In the Agora we find the first innovations. At ReSources, five companies propose new innovations for a more sustainable future in the fashion sector. We are especially surprised by Synovance.
Synovance, from France, purpose-built secondary genomes that facilitate the bio-production of high value chemicals and enzymes and proposes bio-produced indigo using microorganisms and fermentation.
Natural Indigo, from Finland, produces natural dyes on an industrial scale. The contract farmers supply the woad, from which they produce Indigo color with extraction technology. They produce colors from industrial by-products such as onion shells and willow.
Refact is a highly scalable recycling technology that turns used textiles into new apparel. What makes it unique is that they a mixture used and worn-out textiles without needing them to be sorted before processing. The technology can recycle complicated blends, multi-coloured textiles and clothing with zippers and buttons, one of the main challenges in the recycling process.
The German company Vretena is a fashion brand with garments with a circularity ID to enable and support the circularity, durability and recycling of garments. Maeko Tessuti & Filati Naturali produces high quality natural fabrics with a controlled supply chain.
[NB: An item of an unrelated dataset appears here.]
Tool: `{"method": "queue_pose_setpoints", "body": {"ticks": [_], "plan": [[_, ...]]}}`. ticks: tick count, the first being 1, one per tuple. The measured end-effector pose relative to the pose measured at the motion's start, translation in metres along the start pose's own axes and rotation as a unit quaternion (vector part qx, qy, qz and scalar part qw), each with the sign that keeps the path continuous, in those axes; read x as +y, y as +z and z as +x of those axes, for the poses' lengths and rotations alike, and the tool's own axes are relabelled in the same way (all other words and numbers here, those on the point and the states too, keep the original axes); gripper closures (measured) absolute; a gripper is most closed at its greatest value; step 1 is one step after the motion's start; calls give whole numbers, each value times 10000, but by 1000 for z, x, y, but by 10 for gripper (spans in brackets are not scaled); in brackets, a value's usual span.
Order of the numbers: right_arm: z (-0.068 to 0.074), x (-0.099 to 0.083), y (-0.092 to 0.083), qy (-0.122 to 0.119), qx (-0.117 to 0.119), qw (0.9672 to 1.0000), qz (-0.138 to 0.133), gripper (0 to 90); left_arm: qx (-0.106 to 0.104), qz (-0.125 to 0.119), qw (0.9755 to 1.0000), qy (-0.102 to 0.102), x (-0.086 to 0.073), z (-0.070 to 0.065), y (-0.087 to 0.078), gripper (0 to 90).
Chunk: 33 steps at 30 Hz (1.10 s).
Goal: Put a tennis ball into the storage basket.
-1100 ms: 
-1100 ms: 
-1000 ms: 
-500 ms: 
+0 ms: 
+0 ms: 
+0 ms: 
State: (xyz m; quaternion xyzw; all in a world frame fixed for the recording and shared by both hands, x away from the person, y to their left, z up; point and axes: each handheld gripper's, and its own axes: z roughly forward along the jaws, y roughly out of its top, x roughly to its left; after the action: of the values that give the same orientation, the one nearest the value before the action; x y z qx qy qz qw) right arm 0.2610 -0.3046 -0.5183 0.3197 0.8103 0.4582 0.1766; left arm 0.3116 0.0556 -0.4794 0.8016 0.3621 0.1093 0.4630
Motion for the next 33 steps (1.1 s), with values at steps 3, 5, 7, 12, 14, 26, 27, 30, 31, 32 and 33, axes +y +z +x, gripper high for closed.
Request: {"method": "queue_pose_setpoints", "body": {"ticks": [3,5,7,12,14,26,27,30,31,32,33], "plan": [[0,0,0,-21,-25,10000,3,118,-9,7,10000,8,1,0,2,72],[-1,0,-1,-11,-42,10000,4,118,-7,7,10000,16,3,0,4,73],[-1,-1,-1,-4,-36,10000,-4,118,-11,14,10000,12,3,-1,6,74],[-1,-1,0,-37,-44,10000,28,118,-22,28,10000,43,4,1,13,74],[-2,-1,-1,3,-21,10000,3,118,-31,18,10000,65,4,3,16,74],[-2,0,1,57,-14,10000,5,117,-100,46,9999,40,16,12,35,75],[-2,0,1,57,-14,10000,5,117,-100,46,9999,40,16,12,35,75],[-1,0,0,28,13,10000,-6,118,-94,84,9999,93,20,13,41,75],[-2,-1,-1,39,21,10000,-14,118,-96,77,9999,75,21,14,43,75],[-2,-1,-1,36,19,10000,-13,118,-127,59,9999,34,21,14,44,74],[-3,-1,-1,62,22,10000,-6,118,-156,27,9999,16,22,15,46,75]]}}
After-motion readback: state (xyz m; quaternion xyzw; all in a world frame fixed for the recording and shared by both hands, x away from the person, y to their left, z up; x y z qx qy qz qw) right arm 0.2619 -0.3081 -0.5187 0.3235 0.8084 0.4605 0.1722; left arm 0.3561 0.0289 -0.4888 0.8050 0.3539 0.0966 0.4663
Near the space we find Mrs Valentine Silvin Collon, Co-founder of Redonner, the digital solution for fashion brands and retailers who want to give a new life to all the textiles their customers no longer wear. How do they do that? Through an App, consumers of their brands can see where is the closest used clothing container. "There they take a photo while they deposit the clothes and, in exchange, they receive a discount coupon of 10 euros." Redonner currently collaborates with 30 fashion brands.
In the trend area we find more and more sustainable fabrics and materials. They are all well differentiated by a green label that makes the search easier for the designer.